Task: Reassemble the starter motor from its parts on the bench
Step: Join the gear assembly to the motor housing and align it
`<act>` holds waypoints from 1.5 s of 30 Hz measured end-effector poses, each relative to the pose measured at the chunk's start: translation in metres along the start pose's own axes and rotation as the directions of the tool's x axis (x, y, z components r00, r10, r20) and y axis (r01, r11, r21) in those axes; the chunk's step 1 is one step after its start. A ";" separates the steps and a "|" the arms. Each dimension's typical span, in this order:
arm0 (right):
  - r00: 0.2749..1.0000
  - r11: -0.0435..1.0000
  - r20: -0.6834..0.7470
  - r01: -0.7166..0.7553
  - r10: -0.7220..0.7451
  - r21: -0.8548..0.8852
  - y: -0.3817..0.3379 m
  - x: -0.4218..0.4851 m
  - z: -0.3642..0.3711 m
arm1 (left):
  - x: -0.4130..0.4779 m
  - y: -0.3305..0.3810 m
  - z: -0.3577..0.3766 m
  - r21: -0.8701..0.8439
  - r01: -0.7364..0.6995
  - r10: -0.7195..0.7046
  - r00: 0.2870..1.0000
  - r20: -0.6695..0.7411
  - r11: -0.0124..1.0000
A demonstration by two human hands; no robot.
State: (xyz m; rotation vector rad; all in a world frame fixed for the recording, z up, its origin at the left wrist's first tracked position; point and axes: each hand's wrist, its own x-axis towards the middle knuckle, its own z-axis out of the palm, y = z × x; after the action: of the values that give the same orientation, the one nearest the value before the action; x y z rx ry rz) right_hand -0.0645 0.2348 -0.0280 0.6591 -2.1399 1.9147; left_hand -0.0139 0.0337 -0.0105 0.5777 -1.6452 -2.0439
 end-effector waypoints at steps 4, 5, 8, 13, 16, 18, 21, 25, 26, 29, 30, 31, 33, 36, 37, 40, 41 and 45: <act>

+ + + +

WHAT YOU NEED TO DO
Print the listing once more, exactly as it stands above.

TASK RESULT
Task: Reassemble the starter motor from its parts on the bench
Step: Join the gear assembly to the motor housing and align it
`<act>` holds waypoints from 1.5 s of 30 Hz measured end-effector poses, each relative to the pose measured at the chunk's start: translation in metres along the start pose's own axes and rotation as the directions of the tool's x axis (x, y, z components r00, r10, r20) and y axis (r01, r11, r21) in those axes; the chunk's step 1 is one step after its start. A ";" separates the steps and a "|" the arms. Each dimension's typical span, in this order:
arm0 (right):
  - r00: 0.2749..1.0000
  - r11: -0.0435..1.0000
  - r20: -0.6834..0.7470
  - r01: -0.7166..0.7553
  - r10: -0.7220..0.7451
  - r21: -0.8548..0.8852
  - y: -0.3817..0.3379 m
  - x: -0.4218..0.4851 m
  - z: -0.3642..0.3711 m
arm1 (left):
  - x: -0.4130..0.4779 m
  - y: -0.3305..0.3810 m
  - z: -0.3577..0.3766 m
  - r21: -0.8701..0.8439
  - r01: -0.7364..0.6995
  - r10: -0.7195..0.7046
  - r00: 0.2870..1.0000
  - r20: -0.6695..0.7411
  - r11: -0.0124..1.0000
A demonstration by two human hands; no robot.
State: (xyz m; rotation vector rad; all in a world frame fixed for the recording, z up, its origin at the left wrist's first tracked position; point and axes: each hand's wrist, its own x-axis towards the middle knuckle, its own z-axis out of the palm, y = z × x; after the action: of the values that give the same orientation, the one nearest the value before the action; x y z rx ry rz) right_hand -0.0645 0.2348 -0.0280 0.6591 -2.1399 1.9147; left_hand -0.0139 0.0337 -0.0105 0.5777 -1.6452 -2.0439
 end-effector waypoints at steps 4, 5, 8, 13, 16, 18, 21, 25, 26, 29, 30, 31, 33, 36, 37, 40, 41 and 45: <act>

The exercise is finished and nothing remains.